Keith Gibbs

Personal information
- Full name: Keith Lawley Gibbs
- Born: 30 December 1933 (age 92) Bloemfontein, Orange Free State, South Africa
- Batting: Right-handed
- Bowling: Right-arm fast-medium

Domestic team information
- 1951–52 to 1953–54: Orange Free State
- 1956–57 to 1959–60: Transvaal

Career statistics
| Competition | First-class |
| Matches | 32 |
| Runs scored | 481 |
| Batting average | 14.14 |
| 100s/50s | 0/1 |
| Top score | 80* |
| Balls bowled | 6883 |
| Wickets | 101 |
| Bowling average | 27.44 |
| 5 wickets in innings | 1 |
| 10 wickets in match | 0 |
| Best bowling | 5/79 |
| Catches/stumpings | 15/– |
- Source: Cricinfo, 8 June 2018

= Keith Gibbs =

South African cricketer

Keith Lawley Gibbs (born 30 December 1933) is a former South African cricketer who played first-class cricket for Orange Free State from 1951 to 1954 and for Transvaal from 1956 to 1960.

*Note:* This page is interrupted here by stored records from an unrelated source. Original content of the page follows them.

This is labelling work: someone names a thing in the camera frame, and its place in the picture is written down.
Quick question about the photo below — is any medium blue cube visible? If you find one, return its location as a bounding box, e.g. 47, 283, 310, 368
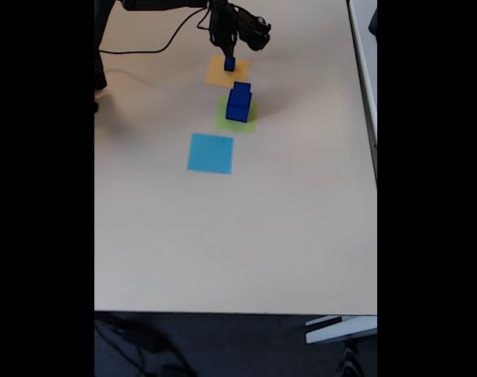
229, 81, 252, 109

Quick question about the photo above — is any large blue cube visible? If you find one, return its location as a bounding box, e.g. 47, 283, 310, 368
225, 101, 253, 124

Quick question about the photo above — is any orange paper square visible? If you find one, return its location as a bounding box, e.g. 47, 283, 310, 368
204, 54, 250, 90

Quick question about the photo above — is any green paper square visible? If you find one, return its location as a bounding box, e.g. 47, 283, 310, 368
215, 96, 259, 135

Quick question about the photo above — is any light blue paper square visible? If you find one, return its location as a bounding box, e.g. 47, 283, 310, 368
187, 132, 235, 176

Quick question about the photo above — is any white neighbouring table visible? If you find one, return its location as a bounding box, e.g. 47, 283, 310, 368
347, 0, 378, 184

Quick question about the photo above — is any white table foot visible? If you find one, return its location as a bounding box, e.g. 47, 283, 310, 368
304, 314, 378, 346

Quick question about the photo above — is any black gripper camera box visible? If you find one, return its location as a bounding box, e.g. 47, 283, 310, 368
236, 5, 272, 53

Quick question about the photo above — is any black floor cable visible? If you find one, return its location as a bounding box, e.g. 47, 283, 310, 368
94, 317, 194, 377

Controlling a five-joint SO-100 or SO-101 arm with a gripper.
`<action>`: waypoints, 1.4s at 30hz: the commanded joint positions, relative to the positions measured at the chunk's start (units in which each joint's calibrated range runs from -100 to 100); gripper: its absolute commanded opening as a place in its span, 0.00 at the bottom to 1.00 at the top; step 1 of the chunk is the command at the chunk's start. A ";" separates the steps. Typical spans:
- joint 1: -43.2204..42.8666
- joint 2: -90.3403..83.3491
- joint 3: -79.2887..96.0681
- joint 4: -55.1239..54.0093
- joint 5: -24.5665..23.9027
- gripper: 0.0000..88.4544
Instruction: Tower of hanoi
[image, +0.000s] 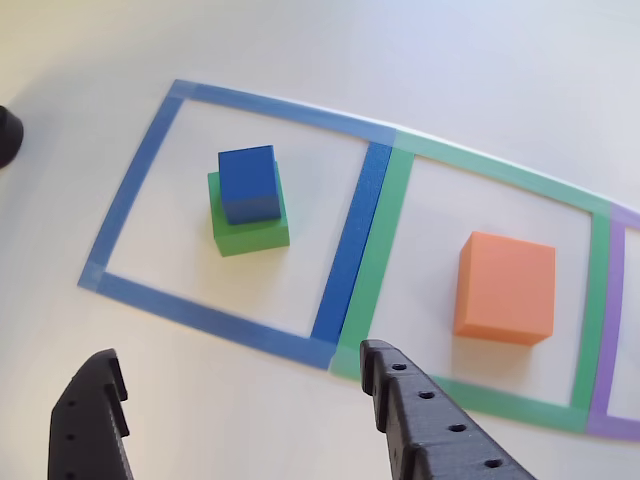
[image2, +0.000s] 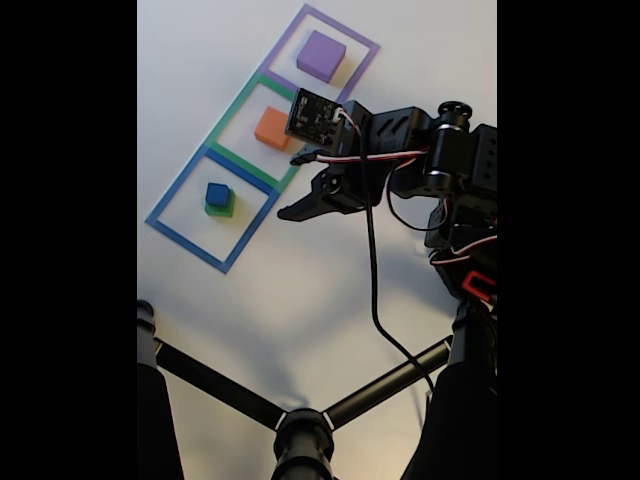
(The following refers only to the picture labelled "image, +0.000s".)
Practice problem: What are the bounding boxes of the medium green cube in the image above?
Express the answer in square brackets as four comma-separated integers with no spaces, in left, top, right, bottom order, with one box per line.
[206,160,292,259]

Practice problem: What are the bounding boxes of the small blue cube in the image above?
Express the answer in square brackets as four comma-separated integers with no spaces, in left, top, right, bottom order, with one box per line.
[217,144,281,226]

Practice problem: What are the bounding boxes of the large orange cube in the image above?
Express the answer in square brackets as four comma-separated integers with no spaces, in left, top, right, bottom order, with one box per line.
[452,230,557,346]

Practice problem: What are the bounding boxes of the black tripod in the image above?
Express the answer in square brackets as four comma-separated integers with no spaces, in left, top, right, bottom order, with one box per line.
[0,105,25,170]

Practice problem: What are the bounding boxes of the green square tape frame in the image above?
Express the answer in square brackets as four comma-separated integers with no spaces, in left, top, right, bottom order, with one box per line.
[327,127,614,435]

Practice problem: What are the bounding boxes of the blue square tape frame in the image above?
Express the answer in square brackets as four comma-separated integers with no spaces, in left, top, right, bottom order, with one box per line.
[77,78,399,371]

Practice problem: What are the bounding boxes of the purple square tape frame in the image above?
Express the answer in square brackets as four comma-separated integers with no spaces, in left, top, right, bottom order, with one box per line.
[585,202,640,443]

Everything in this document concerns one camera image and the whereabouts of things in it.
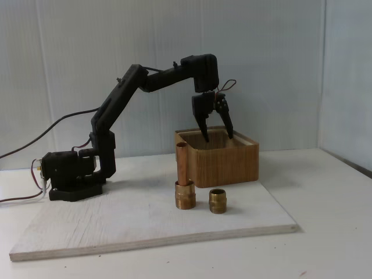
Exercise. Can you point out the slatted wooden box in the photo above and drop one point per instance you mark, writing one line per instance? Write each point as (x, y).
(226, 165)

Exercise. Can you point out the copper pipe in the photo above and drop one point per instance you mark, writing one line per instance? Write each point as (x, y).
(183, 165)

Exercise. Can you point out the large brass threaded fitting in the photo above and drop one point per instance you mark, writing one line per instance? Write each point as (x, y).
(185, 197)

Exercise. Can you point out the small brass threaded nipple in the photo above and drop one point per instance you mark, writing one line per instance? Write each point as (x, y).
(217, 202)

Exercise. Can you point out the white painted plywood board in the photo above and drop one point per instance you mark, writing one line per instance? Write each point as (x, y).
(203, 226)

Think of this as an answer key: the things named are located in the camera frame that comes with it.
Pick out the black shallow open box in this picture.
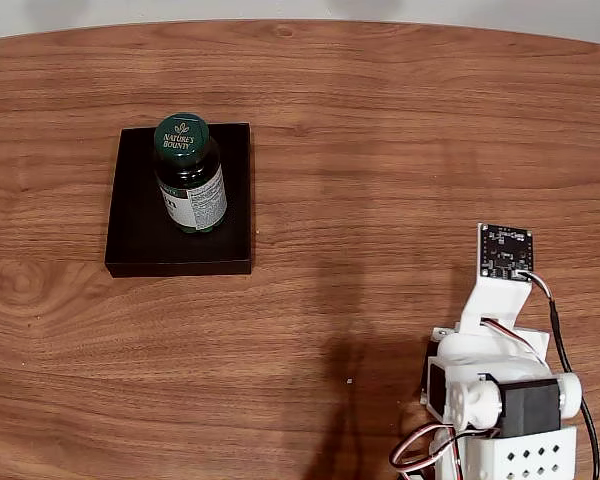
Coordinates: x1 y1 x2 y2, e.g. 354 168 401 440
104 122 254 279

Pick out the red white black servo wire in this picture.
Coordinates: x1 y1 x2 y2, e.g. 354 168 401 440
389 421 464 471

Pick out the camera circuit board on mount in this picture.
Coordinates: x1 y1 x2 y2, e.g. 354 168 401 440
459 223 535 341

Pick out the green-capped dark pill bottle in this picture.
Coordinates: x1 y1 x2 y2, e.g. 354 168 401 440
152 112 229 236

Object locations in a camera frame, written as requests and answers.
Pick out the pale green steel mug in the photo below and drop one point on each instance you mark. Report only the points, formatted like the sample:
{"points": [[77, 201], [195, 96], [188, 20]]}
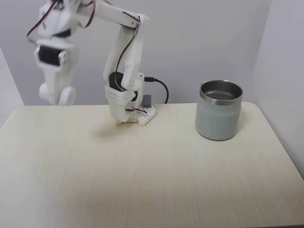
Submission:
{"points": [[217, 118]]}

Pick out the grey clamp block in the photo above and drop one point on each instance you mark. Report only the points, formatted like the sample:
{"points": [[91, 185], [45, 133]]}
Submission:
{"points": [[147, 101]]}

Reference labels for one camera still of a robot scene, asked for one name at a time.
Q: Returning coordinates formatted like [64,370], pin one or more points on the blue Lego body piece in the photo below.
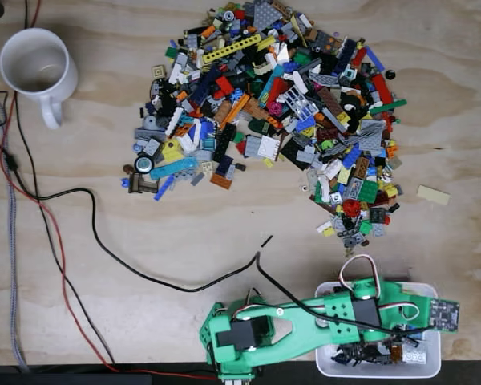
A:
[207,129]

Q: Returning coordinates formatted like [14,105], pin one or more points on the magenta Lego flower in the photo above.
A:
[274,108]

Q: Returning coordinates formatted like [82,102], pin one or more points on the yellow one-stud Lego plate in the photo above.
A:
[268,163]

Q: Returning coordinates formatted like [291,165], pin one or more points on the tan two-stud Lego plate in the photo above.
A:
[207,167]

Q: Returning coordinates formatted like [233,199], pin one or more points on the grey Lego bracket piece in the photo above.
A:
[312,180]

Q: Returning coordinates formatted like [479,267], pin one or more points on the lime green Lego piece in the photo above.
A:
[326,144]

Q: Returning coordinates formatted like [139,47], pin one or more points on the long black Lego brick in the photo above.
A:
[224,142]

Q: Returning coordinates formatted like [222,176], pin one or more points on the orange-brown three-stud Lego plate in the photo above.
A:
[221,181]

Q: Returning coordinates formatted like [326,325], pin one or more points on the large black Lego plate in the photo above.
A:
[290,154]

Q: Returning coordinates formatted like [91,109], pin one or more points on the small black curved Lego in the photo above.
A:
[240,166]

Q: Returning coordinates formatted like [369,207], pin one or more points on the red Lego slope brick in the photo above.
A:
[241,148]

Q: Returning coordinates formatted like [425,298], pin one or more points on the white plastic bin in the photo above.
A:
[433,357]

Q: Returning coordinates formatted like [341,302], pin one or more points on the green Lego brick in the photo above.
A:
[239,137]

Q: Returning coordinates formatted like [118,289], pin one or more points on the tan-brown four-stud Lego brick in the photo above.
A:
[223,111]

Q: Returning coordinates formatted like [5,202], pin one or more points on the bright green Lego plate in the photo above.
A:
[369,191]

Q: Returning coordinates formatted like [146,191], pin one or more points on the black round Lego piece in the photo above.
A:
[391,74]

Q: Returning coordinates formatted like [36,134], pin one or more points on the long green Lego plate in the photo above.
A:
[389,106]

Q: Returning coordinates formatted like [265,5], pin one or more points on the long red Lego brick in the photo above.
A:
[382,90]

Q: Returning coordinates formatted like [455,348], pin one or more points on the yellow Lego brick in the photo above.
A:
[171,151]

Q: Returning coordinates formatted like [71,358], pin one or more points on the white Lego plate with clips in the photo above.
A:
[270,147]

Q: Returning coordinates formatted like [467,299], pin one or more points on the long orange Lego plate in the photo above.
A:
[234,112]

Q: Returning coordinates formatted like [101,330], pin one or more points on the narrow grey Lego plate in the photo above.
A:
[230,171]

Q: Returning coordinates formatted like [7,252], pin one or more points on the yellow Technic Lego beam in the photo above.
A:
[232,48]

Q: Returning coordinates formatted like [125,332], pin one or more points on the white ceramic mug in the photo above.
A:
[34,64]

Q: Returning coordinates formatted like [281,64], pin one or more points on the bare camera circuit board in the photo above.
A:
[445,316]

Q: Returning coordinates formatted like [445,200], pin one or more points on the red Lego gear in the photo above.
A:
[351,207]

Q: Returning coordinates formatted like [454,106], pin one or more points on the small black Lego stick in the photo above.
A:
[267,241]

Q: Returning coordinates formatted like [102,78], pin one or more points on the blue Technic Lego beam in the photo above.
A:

Keith Gibbs was a right-arm opening bowler who was a consistent wicket-taker in South African domestic cricket in the 1950s. He twice played for a South African XI against touring teams – against MCC in 1956–57 and the Australians in 1957–58 – but was not selected in the Test team. He took his best figures of 5 for 79 and 3 for 20 when Orange Free State beat Eastern Province in the Currie Cup in 1952–53.